Trompeter braced for the worst as the clean-cut man sat down across from him. Instead, the man was smiling. He’d been homeless and living in a lean-to in Renton when he came to HealthPoint for some dental work, he said, and the doctors’ care convinced him to start valuing his own health for the first time in years. He got counseling, got a job, got straightened out. As he finished his story, he looked Trompeter in the eye, slapped his palm down on his desk, and said, “This place works.”

Trompeter’s got tons of stories like that—he’s met quite a few patients while expanding the org’s reach over the last 16 years, including with its newest clinic, in Midway—and they’ve all reaffirmed his belief in the need for a level health care playing field. But that one? “That one,” he says, “made my month.”

$100 would pay for a child’s asthma
medication for a year.

 

Honoring Our Elders
Senior Services 
seniorservices.org

Meals on Wheels. Medicaid claims. Home repairs. Ferrying clients to doctors’ appointments—Senior Services, Seattle’s 45-year-old, 3,300-volunteer organization aiding 60,000 seniors with a $16 million annual budget does it all.
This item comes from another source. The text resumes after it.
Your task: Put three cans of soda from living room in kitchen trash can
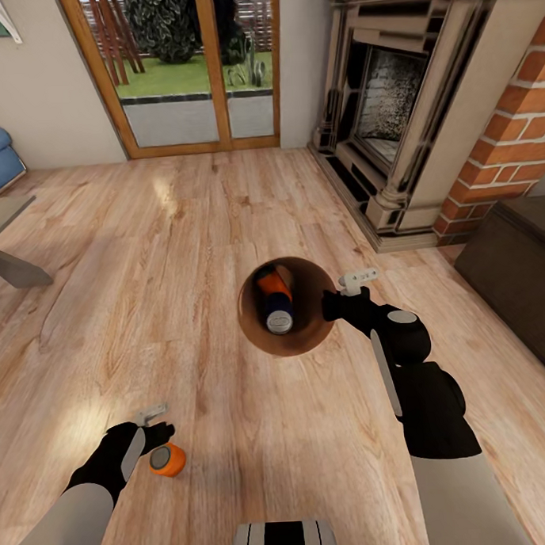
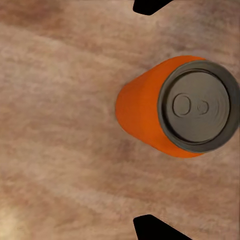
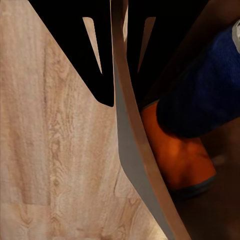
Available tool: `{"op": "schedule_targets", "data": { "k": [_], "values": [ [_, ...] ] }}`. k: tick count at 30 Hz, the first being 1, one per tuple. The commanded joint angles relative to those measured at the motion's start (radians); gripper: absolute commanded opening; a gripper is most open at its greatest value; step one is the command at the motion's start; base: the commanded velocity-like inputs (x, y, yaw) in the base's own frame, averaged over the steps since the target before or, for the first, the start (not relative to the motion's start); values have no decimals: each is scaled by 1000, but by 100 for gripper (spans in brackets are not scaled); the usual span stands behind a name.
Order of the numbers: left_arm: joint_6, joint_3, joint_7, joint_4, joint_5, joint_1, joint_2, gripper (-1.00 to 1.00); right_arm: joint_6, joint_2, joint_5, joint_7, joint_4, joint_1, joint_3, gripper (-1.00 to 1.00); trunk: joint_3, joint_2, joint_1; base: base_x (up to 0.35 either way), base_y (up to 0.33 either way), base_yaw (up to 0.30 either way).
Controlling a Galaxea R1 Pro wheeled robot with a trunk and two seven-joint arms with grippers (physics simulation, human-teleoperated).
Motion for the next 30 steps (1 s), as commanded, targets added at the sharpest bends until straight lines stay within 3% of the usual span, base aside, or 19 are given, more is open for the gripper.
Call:
{"op": "schedule_targets", "data": {
  "k": [1, 15, 30],
  "values": [
    [0, 0, 4, 0, 0, 0, 0, 100, 2, 0, -15, 7, -1, 0, 0, -100, 0, 0, 0, 0, 0, 0],
    [2, -1, 11, 0, -1, 0, 0, 100, 2, -1, -14, 7, 1, 0, 2, -100, 0, 0, 0, 0, 0, 0],
    [3, -2, 12, 1, -3, 0, 0, 100, 2, -1, -15, 5, 7, 0, 4, -100, -54, -3, 6, 0, 0, 0]
  ]
}}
But what the agency headquartered in Belltown truly traffics in are experiences. Take the day volunteer driver Joyce Foy had a to-do list “a mile long.” That afternoon Foy had chauffeured a nonagenarian we’ll call Alice to a doctor’s appointment in Kirkland and was anxious to get on with the rest of her errands. Alice wasn’t having it. She asked if Foy could drive to a nearby cafe. Hiding her frustration, Foy steered into the cafe parking lot, then led walker-bound Alice inside. Instead of a quick to-go order—as Foy had hoped—Alice called for coffee in a mug and a pastry and asked Foy what she’d like to order. No one in the packed cafe offered the woman with the walker a seat, so the two shuffled outside to some chairs on the sidewalk. Alice thrilled at the sight of the sun breaking the clouds, at a bed of flowers, at the birds darting for crumbs. Foy let the errands fall from her mind and began to savor the experience, right up until it was time to go. Alice, tears in her eyes, turned to Foy and said, “This meant the world to me. Tomorrow is my 92nd birthday and this is my birthday celebration.” 

$100 could provide 22 meals for homebound seniors.